Martin v. United States of America
ORDER overruling objections and adopting 2 Report and Recommendation. Signed by Judge Ron Clark on 9/24/15. (tkd, )
IN THE UNITED STATES DISTRICT COURT
FOR THE EASTERN DISTRICT OF TEXAS
UNITED STATES OF AMERICA
CIVIL ACTION NO. 1:15cv196
ORDER OVERRULING OBJECTIONS AND ADOPTING
THE MAGISTRATE JUDGE’S REPORT AND RECOMMENDATION
Petitioner Kenneth Martin, an inmate incarcerated within the Bureau of Prisons, proceeding
pro se, filed the above-styled petition for writ of habeas corpus pursuant to 28 U.S.C. § 2241. The
court previously referred this matter to the Honorable Keith F. Giblin, United States Magistrate
Judge, at Beaumont, Texas, for consideration pursuant to applicable orders of this court.
The Magistrate Judge has submitted a Report and Recommendation of United States
Magistrate Judge concerning this case. The Magistrate Judge recommends the petition for writ of
habeas corpus be dismissed.
The court has received and considered the Report and Recommendation of United States
Magistrate Judge, along with the record and pleadings. Petitioner filed objections to the Report and
Recommendation. The court must therefore conduct a de novo review of the objections.
Petitioner was convicted of possessing a firearm after having been convicted of a felony, in
violation of 18 U.S.C. § 922(g)(1). In connection with sentencing, the trial court determined
petitioner was an armed career criminal within the meaning of 18 U.S.C. § 924(e). Petitioner,
relying on the Supreme Court’s recent decision in Johnson v. United States, 135 S. Ct. 2551 (2015),
asserts he is actually innocent of being an armed career criminal.

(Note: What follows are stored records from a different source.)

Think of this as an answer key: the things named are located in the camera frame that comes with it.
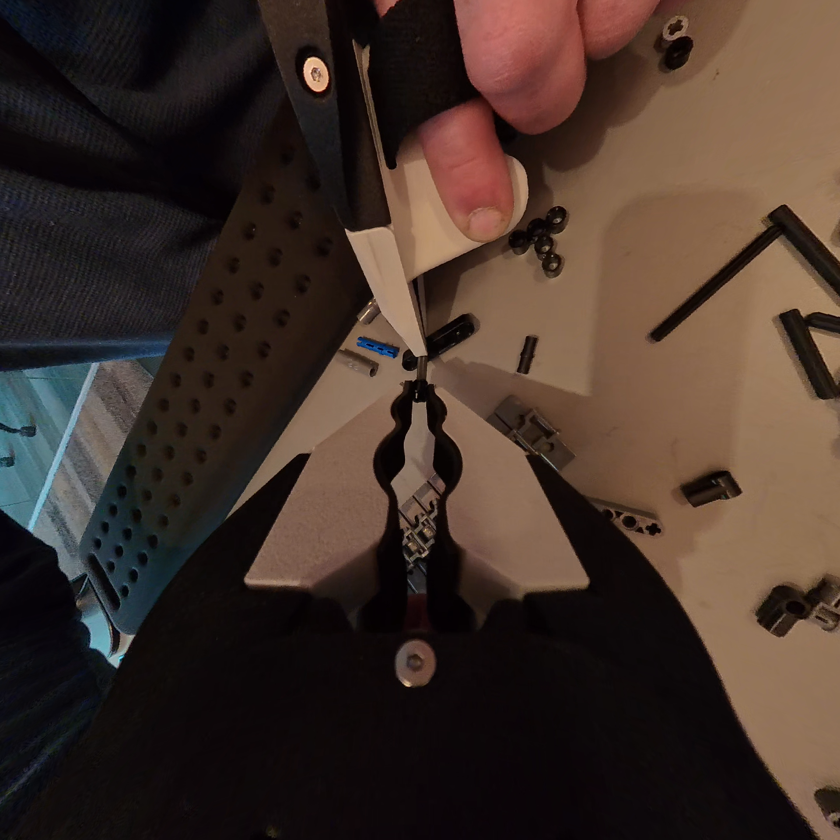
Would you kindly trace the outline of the person's left hand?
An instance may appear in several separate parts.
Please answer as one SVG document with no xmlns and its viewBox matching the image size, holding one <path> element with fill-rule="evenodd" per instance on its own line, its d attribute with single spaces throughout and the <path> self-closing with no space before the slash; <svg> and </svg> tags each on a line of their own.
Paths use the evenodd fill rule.
<svg viewBox="0 0 840 840">
<path fill-rule="evenodd" d="M 495 127 L 539 134 L 577 106 L 587 61 L 625 47 L 668 2 L 457 1 L 467 76 L 478 96 L 416 131 L 444 208 L 460 233 L 489 243 L 511 223 L 514 198 Z"/>
</svg>

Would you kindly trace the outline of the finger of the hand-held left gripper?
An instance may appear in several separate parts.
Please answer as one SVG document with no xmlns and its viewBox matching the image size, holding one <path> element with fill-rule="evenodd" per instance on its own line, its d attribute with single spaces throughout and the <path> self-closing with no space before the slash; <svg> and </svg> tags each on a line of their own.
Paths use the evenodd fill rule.
<svg viewBox="0 0 840 840">
<path fill-rule="evenodd" d="M 391 227 L 345 229 L 381 315 L 417 357 L 427 356 L 424 328 L 414 289 L 406 276 Z"/>
</svg>

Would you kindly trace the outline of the black axle pin connector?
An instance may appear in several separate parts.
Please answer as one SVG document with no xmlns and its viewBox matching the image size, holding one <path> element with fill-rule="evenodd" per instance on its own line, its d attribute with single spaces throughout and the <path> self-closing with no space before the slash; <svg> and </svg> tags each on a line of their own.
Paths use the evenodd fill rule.
<svg viewBox="0 0 840 840">
<path fill-rule="evenodd" d="M 811 623 L 824 632 L 839 628 L 839 578 L 822 577 L 810 590 L 779 584 L 755 611 L 757 623 L 774 637 L 786 637 L 801 623 Z"/>
</svg>

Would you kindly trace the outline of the black pin joiner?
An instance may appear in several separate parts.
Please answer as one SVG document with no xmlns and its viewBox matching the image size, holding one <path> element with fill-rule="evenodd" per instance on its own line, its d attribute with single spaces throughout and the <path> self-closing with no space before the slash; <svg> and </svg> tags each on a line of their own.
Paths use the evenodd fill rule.
<svg viewBox="0 0 840 840">
<path fill-rule="evenodd" d="M 723 469 L 688 481 L 679 487 L 679 492 L 693 508 L 701 508 L 713 501 L 737 498 L 742 489 L 732 473 Z"/>
</svg>

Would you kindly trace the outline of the black five-hole liftarm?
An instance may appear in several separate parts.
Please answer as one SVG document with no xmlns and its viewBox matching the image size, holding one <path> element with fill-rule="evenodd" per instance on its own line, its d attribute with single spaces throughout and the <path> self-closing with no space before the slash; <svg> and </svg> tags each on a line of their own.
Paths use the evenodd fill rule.
<svg viewBox="0 0 840 840">
<path fill-rule="evenodd" d="M 478 329 L 478 322 L 470 314 L 462 314 L 426 338 L 427 360 L 433 361 L 471 338 Z"/>
</svg>

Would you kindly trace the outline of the dark studded panel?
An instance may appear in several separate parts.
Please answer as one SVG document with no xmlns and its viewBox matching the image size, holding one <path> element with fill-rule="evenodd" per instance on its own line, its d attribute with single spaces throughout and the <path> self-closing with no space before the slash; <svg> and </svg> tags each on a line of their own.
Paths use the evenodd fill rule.
<svg viewBox="0 0 840 840">
<path fill-rule="evenodd" d="M 285 101 L 81 539 L 121 634 L 225 520 L 370 296 Z"/>
</svg>

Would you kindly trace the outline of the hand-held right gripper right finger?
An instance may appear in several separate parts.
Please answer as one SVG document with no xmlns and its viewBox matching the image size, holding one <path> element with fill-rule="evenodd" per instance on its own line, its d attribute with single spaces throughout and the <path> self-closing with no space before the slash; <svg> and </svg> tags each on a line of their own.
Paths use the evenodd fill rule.
<svg viewBox="0 0 840 840">
<path fill-rule="evenodd" d="M 428 607 L 467 607 L 479 627 L 498 602 L 590 584 L 524 451 L 439 385 L 427 390 L 434 439 L 435 556 Z"/>
</svg>

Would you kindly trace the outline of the person's left forearm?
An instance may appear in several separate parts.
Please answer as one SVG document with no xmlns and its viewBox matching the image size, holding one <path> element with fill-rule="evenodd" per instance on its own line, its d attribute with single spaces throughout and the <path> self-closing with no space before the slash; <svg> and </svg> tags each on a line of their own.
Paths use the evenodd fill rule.
<svg viewBox="0 0 840 840">
<path fill-rule="evenodd" d="M 2 1 L 3 371 L 164 350 L 285 89 L 253 1 Z"/>
</svg>

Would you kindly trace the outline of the dark grey long bent liftarm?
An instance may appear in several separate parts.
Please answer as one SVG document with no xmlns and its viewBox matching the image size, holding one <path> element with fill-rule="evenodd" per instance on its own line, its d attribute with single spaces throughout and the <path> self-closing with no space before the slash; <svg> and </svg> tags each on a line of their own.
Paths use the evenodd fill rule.
<svg viewBox="0 0 840 840">
<path fill-rule="evenodd" d="M 602 516 L 624 532 L 657 537 L 664 533 L 662 522 L 656 514 L 642 511 L 616 502 L 587 497 L 592 506 Z"/>
</svg>

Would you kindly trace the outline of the cluster of black bushes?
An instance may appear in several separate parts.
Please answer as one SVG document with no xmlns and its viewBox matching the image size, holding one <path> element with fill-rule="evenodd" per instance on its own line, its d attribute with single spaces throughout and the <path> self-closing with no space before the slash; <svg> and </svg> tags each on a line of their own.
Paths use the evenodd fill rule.
<svg viewBox="0 0 840 840">
<path fill-rule="evenodd" d="M 524 228 L 514 229 L 507 244 L 516 256 L 523 256 L 530 250 L 540 263 L 541 271 L 548 279 L 558 277 L 564 268 L 564 257 L 556 248 L 555 239 L 568 226 L 569 211 L 565 206 L 552 206 L 542 217 L 528 221 Z"/>
</svg>

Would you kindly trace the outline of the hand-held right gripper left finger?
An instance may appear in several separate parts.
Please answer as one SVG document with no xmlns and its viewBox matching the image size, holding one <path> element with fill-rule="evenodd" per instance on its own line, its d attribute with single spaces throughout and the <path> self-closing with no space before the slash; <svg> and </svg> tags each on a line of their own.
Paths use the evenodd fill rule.
<svg viewBox="0 0 840 840">
<path fill-rule="evenodd" d="M 382 444 L 404 455 L 411 386 L 399 385 L 327 436 L 301 473 L 245 575 L 249 591 L 330 599 L 374 633 L 404 629 L 406 564 Z"/>
</svg>

A federal criminal conviction may be challenged in a petition filed pursuant to 28 U.S.C. §
2241 only if the challenge is based on a retroactively applicable Supreme Court decision that
establishes the petitioner was convicted of a nonexistent offense. Reyes-Requena v. United States,
243 F.3d 893, 904 (5th Cir. 2001). Here, however, petitioner asserts he is actually innocent of being
an armed career criminal, a sentencing enhancement, rather than the crime for which he was
convicted. Petitioner does not contend he is actually innocent of possessing a firearm after having
been convicted of a felony. As a claim of actual innocence of a career criminal enhancement is not
a claim of actual innocence of the crime of conviction, it is not the type of claim that may be raised
in a petition filed under Section 2241. Wiwo v. Medina, 491 F. App’x 482, 483 (5th Cir. 2012) (“A
claim of actual innocence of a career offender enhancement is not a claim of actual innocence of the
crime of conviction and, thus, not the type of claim that warrants review under Section 2241.”);
Padilla v. United States, 416 F.3d 424, 426-27 (5th Cir. 2005) (as the petitioner did not attack his
conviction and his claims challenged only the validity of his sentence, his Section 2241 petition was
properly dismissed) .
Moreover, even if petitioner’s claim was cognizable in a Section 2241 petition, he would still
not be entitled to relief. A person such as petitioner who was convicted of violating 18 U.S.C. §
922(g) is subject to enhanced penalties under 18 U.S.C. § 924(e) if he has three prior convictions for
a violent felony or a serious drug offense. Section 924(e)(2)(B) includes within the definition of a
violent felony any crime that is burglary, arson, or extortion, involves the use of explosives, or
otherwise involves conduct that presents a serious potential risk of physical injury to another. In
Johnson, the Supreme Court held that the phrase “otherwise involves conduct that presents a serious
potential risk of physical injury to another,” which has come to be known as the residual clause, was
void for vagueness. As a result, the residual clause may no longer be used to conclude that a prior
conviction was a violent felony.
However, in this case, the trial court’s conclusion that petitioner was an armed career
criminal was not based on the conclusion that petitioner had previously committed violent felonies
within the meaning of the residual clause. Instead, the trial court concluded petitioner was an armed
career criminal because he had four prior convictions for serious drug offenses. United States v.
Martin, 526 F.3d 926, 938 (6th Cir. 2008).1 As a result, the Supreme Court’s decision in Johnson
has no effect on petitioner’s case and does not provide him with a basis for relief.
Petitioner has four prior state court convictions for trafficking in controlled substances.
Accordingly, petitioner’s objections are OVERRULED. The findings of fact and
conclusions of law of the Magistrate Judge are correct and the report of the Magistrate Judge is
ADOPTED. A final judgment will be entered in accordance with the recommendation of the
So ORDERED and SIGNED this 24 day of September, 2015.